Hyderabad: New Delhi-based pharmaceutical and consumer healthcare products player Ozone Group, which owns skincare brand ‘Nomarks’, announced the launch of what it claims is the country’s first indigenously developed protein sequencer, an instrument used in determining the sequence of amino acids in a protein.
Claiming it to be a breakthrough technology, Ozone chairman and managing director S.C. Sehgal said the study of protein structure and function through this instrument could speed up drug development since protein sequencing helps accurately diagnose reasons for the occurrence of diseases and disorders.
Each cell in the human body is made up of proteins, which are chains made up of amino acids in genetically-defined sequences.
The human body turns prone to diseases owing to the malfunctioning of proteins or when they break down or stop carrying out the actions they are supposed to, said Bakshy A. Chibber, a scientist instrumental in developing the new protein sequencer.
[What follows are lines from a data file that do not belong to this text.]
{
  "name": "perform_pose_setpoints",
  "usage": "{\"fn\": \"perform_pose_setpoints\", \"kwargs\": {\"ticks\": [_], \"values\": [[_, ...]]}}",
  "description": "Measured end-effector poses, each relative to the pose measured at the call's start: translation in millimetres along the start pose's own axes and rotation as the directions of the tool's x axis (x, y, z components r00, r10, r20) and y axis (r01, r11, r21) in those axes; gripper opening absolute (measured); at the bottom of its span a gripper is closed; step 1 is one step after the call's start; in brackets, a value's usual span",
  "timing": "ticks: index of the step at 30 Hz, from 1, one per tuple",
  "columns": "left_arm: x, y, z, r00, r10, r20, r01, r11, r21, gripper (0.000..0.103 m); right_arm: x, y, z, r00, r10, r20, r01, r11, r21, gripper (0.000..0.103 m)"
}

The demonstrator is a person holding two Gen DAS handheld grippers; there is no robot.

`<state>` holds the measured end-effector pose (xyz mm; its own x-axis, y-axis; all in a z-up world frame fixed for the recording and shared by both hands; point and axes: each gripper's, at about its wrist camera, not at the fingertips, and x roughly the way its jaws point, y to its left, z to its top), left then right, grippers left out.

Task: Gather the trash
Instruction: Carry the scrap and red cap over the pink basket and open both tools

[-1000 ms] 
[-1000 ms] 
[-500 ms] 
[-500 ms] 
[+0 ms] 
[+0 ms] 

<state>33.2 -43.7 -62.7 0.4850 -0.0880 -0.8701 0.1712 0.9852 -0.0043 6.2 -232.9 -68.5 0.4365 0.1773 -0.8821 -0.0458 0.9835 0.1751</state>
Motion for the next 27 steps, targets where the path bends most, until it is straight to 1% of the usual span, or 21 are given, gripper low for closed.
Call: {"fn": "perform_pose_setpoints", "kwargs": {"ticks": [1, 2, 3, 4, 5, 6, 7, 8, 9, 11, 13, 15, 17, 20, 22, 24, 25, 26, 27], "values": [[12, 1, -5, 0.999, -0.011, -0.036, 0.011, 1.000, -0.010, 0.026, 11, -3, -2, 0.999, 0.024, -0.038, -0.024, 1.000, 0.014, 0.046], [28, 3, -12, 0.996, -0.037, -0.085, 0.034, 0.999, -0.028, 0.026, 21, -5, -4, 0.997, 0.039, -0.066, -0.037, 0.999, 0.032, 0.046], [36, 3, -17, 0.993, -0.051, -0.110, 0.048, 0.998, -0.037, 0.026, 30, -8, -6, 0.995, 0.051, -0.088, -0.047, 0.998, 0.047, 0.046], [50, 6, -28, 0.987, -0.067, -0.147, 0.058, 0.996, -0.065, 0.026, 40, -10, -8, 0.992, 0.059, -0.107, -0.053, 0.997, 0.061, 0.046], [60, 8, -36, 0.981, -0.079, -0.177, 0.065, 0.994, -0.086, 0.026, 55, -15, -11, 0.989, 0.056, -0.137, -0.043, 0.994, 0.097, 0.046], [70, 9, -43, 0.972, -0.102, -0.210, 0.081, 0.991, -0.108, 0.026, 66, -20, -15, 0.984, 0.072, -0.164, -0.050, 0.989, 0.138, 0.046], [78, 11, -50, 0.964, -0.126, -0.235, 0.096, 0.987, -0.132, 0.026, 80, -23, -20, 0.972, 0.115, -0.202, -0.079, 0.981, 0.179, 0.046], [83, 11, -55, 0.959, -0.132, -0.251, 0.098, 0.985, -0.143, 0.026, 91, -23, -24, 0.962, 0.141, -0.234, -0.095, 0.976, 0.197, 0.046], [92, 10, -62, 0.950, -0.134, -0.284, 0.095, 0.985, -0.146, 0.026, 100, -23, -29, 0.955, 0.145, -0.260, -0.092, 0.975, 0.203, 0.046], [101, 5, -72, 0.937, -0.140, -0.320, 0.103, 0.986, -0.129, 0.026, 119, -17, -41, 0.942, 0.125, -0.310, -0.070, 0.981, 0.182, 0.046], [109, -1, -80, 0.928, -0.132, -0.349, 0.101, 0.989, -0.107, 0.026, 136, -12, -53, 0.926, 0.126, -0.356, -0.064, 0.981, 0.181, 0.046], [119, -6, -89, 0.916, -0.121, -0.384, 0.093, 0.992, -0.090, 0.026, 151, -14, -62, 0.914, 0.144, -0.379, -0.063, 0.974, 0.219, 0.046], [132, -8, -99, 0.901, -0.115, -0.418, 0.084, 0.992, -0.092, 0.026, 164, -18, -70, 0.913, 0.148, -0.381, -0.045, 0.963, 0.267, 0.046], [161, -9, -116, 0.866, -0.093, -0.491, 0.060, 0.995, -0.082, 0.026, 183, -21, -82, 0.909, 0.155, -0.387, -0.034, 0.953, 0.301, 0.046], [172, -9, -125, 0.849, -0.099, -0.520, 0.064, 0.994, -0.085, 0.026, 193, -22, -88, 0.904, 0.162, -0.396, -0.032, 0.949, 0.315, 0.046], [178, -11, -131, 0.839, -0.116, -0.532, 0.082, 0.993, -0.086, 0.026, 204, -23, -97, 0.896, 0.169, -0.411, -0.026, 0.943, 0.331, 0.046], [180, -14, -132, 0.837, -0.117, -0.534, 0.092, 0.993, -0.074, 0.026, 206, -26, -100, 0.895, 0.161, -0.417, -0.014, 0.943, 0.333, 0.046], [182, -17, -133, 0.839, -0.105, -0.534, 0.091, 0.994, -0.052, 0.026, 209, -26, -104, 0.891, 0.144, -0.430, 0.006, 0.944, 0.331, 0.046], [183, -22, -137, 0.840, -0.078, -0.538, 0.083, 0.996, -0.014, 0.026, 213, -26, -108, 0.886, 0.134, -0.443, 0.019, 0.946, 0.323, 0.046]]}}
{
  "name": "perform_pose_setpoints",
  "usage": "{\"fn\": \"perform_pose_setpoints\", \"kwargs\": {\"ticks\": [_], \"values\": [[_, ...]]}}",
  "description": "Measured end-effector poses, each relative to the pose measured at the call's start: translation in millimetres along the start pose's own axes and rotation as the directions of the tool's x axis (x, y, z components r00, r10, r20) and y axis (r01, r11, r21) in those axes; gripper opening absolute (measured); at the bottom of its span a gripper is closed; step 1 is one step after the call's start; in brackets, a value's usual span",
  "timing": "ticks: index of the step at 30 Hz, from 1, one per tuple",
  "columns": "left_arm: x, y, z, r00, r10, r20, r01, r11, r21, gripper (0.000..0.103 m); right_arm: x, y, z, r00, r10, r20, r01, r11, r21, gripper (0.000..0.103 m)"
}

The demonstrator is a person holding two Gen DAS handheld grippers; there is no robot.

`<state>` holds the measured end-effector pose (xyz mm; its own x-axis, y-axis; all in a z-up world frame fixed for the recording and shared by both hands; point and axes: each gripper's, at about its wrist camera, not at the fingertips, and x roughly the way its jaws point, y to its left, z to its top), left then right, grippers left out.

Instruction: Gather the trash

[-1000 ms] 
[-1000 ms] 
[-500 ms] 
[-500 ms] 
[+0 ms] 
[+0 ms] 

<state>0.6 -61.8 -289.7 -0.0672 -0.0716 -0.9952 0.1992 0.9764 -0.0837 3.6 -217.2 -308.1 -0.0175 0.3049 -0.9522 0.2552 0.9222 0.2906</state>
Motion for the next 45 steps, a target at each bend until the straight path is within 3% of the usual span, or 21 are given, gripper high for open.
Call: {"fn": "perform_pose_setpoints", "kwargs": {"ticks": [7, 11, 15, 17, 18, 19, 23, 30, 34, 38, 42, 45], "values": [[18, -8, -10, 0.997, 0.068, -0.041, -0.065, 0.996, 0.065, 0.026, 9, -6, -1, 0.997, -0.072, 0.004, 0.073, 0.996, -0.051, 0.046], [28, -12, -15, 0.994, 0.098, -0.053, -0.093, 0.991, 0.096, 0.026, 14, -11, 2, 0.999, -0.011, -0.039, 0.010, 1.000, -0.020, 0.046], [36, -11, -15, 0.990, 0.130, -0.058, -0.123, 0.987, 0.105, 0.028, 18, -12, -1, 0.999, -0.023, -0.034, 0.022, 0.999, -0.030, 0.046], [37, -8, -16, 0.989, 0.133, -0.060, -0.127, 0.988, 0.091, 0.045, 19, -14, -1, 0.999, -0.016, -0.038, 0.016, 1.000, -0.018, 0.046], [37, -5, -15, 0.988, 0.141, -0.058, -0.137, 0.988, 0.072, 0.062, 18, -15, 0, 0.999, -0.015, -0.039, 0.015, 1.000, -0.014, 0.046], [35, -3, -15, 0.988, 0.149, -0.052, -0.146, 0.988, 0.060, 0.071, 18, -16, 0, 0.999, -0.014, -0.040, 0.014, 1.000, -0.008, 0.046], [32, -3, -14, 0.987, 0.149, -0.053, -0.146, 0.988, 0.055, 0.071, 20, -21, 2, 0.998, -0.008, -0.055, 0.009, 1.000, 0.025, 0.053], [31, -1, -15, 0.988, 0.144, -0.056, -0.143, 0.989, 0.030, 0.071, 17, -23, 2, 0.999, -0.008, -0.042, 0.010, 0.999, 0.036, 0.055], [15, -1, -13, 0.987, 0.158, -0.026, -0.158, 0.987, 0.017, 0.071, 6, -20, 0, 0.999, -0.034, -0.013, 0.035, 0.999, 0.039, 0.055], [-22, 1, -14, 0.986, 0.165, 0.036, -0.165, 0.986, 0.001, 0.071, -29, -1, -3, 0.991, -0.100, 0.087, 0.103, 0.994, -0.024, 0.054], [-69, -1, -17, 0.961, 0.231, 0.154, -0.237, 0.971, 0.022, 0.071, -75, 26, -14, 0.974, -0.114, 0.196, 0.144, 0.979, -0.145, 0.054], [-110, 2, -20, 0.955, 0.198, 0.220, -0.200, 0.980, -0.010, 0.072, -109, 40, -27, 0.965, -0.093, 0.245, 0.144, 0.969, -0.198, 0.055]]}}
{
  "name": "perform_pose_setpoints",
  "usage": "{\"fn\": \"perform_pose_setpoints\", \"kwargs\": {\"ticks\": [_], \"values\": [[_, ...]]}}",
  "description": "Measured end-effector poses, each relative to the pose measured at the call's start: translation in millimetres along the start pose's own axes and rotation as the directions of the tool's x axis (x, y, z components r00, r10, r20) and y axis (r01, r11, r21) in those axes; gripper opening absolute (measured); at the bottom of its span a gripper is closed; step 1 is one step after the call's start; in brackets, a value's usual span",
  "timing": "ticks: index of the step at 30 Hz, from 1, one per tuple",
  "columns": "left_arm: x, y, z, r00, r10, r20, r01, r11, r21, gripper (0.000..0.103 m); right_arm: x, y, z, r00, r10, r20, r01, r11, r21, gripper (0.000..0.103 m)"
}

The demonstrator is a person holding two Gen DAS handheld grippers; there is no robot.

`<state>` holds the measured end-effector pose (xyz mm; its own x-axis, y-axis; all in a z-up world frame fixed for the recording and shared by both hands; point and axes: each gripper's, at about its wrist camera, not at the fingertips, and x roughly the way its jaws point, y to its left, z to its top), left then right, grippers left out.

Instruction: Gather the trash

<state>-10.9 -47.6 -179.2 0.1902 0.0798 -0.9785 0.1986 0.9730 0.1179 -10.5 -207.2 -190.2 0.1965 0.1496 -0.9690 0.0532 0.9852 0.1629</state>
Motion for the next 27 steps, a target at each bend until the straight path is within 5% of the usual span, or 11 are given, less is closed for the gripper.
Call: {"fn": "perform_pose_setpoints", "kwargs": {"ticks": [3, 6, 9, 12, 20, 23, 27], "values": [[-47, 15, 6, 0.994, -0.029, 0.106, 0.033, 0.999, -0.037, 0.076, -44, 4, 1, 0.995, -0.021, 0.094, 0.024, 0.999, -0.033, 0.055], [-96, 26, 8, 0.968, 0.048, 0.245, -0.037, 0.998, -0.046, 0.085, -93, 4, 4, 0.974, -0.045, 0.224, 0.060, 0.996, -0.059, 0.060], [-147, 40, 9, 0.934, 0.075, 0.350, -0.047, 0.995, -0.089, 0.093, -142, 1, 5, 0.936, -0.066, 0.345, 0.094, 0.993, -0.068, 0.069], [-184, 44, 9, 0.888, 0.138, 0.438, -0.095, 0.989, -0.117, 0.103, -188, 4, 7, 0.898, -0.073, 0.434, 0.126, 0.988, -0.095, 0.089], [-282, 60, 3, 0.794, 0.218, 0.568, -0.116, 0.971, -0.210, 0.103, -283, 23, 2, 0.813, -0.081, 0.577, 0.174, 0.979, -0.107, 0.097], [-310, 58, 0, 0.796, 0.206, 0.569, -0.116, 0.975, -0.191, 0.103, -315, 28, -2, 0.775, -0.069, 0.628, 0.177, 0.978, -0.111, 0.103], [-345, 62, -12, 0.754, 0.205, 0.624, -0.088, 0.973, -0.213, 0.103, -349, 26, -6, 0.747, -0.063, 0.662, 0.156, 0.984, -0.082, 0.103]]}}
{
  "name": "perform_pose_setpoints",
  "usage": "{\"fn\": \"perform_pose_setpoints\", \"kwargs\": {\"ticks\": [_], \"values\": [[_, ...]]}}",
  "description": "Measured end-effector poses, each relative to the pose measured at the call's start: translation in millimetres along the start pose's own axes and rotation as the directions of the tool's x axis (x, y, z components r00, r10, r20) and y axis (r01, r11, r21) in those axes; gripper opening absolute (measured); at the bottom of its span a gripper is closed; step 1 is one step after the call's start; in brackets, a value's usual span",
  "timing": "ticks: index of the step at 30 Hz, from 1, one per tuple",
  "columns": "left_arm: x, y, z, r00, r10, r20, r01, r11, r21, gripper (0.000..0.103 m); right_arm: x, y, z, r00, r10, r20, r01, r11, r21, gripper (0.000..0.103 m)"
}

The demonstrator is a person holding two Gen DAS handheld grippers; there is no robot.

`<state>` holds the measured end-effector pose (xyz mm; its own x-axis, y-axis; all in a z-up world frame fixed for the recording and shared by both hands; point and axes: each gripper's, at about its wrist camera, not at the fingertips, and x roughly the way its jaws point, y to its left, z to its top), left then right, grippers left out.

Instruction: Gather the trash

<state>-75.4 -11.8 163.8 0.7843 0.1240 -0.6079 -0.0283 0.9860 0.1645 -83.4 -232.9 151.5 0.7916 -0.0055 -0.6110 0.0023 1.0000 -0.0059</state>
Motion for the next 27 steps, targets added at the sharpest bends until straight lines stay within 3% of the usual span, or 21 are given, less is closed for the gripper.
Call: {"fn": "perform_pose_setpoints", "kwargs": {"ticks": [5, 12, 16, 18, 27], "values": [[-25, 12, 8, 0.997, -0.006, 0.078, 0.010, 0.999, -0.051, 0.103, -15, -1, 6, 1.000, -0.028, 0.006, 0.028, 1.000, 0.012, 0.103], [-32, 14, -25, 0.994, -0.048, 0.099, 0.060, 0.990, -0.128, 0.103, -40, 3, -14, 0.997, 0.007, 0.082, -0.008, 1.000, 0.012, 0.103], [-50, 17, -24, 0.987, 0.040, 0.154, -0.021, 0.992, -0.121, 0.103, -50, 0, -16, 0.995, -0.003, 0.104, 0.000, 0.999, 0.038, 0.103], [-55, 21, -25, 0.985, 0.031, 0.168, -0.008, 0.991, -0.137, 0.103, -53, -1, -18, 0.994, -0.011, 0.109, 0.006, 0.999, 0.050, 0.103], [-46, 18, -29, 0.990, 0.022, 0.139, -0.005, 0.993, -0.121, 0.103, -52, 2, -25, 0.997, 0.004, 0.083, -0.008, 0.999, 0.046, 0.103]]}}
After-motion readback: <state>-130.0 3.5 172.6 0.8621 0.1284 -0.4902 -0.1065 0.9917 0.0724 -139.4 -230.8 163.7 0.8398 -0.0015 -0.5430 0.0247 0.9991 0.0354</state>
He is also working as research associate professor at the department of chemistry and biotechnology in the University of Notre Dame, US.
A protein sequencer works by tagging and removing one amino acid at a time, which is analysed and identified. This is repetitively done forthe whole protein till the whole sequence is established and the functioning of the protein molecule can be mapped.
Unravelling the structure of proteins is key to understanding cellular processes. Understanding such processes in turn allows pharmaceutical scientists develop drugs that can be used to target specific metabolic processes at the cellular level to be able to effectively address disorders and diseases.
The new protein sequencer developed by Ozone works more efficiently than theimported ones currently used in India, according to Chibber.
The players in the global protein sequencer market include the US-based American Biotech Industries with a dominant market share of over 90% and Hewlett-Packard Co. with a market share of over 6%, Chibber added.
The protein sequencer developed by Ozone, currently under study for its prototype, would be presented at the Analytica Anacon India 2007, a three-day international exhibition for analytical instrumentation, life sciences, laboratory technology and services, beginning 31 October at Hyderabad.
The global market for protein sequencers is estimated at around $20 billion (approximately Rs79,000 crore).
In India, sales of such sequencers stand at around Rs70 crore. Ozone’s Sehgal said the company’s instrument would be made available in the domestic market before March.
Ozone, which runs Ozone Ayurveda and Ozone Pharmaceuticals, is aiming at revenues of Rs200 crore this fiscal year.